PRENDRE MA RETRAITE, JAMAIS !

vendredi 28 mai 2010

L’été étant le meilleur moment pour faire passer les meilleures réformes, le gouvernement s’agite pour nous désinformer avant de nous pondre sa réforme miracle censée garantir à tou-tes une retraite... mais qui va servir, encore une fois, à faire diminuer le montant des pensions et à allonger la durée de cotisation (voire augmenter les cotisations elles-mêmes !) Après tout, ce n’est que la énième réforme depuis la contre-réforme de 2003 qui devait prétendument régler tous les problèmes ! C’est la crise ma pov’dame...

En effet, chaque fois que la question des retraites est agitée, on nous fait croire que sans un sacrifice des salarié-es, le système par répartition va droit dans le mur. Ou on nous suggère de commencer à épargner ( même si c’est pour tout perdre après comme avec Enron). Pour ceux et celles qui ont des boulots pénibles, pas de problème : ils cotiseront mais mourront avant de toucher leur retraite !

Dans le cas des personnels de l’Éducation Nationale, il ne faut pas être naïf : un jour ou l’autre, on voudra nous imposer le même calcul des pensions que pour le privé avec, à la clé, une nette baisse de notre revenu. Ne parlons même pas des trop nombreux personnels précaires, payés au lance-pierre, et qui auront énormément de mal à cotiser suffisamment pour toucher une retraite à taux plein !

À SUD éducation, nous sommes en faveur de la retraite à 60 ans et du calcul le plus favorable aux salarié-es (c’est-à-dire les 37,5 annuités pour le public comme pour le privé) : il ne s’agit pas d’une posture conservatrice, comme voudraient le faire croire celles et ceux qui nous gouvernent. Il s’agit simplement d’assumer le constat que les gains de productivité permettraient de financer les retraites s’ils ne servaient d’abord à accroître les bénéfices des entreprises (et garnir les poches de leurs actionnaires) ; il s’agit de voir que l’espérance de vie en bonne santé en France est de 64 ans pour les femmes et 63 ans pour les hommes (sachant que pour de nombreuses personnes qui ont des emplois pénibles, c’est beaucoup moins).
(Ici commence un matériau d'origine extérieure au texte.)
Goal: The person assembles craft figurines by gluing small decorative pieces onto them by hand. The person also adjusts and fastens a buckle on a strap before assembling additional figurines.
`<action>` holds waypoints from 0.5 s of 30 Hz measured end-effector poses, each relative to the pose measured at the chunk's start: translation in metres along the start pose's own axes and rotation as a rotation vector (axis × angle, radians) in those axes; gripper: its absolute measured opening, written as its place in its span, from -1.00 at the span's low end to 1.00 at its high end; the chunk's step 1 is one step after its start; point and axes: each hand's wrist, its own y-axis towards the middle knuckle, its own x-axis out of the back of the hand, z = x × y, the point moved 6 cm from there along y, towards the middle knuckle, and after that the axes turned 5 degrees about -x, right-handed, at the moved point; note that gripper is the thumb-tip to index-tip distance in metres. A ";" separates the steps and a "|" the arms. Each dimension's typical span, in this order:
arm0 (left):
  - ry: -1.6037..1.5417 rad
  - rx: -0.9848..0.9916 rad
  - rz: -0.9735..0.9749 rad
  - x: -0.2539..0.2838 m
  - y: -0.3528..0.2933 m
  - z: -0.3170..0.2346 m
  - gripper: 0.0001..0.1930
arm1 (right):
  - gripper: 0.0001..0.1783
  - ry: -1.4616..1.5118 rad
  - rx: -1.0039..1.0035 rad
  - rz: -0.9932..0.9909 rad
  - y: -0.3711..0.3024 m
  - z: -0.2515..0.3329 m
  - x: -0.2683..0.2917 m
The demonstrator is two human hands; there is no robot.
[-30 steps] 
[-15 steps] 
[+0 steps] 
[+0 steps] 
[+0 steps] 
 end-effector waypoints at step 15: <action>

Vous imaginez-vous franchement au travail si vous n’êtes plus capable de monter un escalier ?

Face à cela, les salarié-es doivent rester unis et solidaires : la grève du 27 mai à l’appel de plusieurs syndicats (CGT, CFDT, CNT, FSU, Solidaires, UNSA) ne sera pas suffisante malgré le million de manifestant-es, si elle ne s’inscrit pas dans la durée. Il s’agit de montrer au gouvernement que nous refusons d’être, encore une fois, des moutons qui acceptent de se faire tondre sans réagir ! Il est facile, en ce moment, d’être sceptiques et de dénoncer les grèves à répétition qui ne donnent rien : ne rien faire, c’est déjà avouer notre défaite et ouvrir le champ à de nouvelles contre-réformes. C’est pourquoi nous appelons toutes et tous à s’unir pour défendre les retraites par la grève reconductible.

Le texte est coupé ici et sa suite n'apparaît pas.